> **The data**:
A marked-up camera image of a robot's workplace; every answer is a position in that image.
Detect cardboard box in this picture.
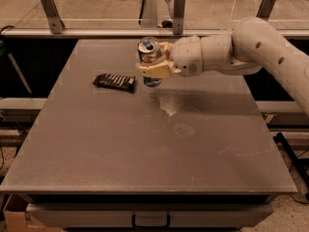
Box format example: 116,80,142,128
3,194,62,232

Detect brown chocolate rxbar wrapper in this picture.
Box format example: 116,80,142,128
93,73,135,93

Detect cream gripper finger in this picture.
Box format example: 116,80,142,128
159,43,167,62
136,61,174,78

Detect red bull can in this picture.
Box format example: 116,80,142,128
137,37,162,88

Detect left metal barrier bracket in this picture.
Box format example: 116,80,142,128
40,0,65,34

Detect clear acrylic barrier panel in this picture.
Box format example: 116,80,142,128
0,0,309,31

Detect middle metal barrier bracket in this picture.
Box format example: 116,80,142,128
173,0,185,35

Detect right metal barrier bracket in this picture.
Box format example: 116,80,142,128
257,0,276,20

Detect grey drawer with handle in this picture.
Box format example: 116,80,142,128
26,203,272,229

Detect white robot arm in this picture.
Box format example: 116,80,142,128
136,17,309,115

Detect metal barrier bracket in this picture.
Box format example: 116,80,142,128
40,0,65,34
173,0,185,35
257,0,276,20

> **Instructions to follow**: Only what runs from the line containing "Detect clear acrylic" through the final line of the entries above belongs in the answer, restated exactly.

> **Response for this exercise**:
Detect clear acrylic barrier panel in this picture.
Box format example: 116,80,142,128
0,0,309,31

Detect middle metal barrier bracket in this picture.
Box format example: 116,80,142,128
173,0,185,35

Detect right metal barrier bracket in this picture.
Box format example: 116,80,142,128
257,0,276,20

Detect grey drawer with handle in this picture.
Box format example: 116,80,142,128
26,203,272,229

Detect white robot arm in this picture.
Box format example: 116,80,142,128
136,17,309,115

Detect metal barrier bracket in this picture.
Box format example: 116,80,142,128
40,0,65,34
173,0,185,35
257,0,276,20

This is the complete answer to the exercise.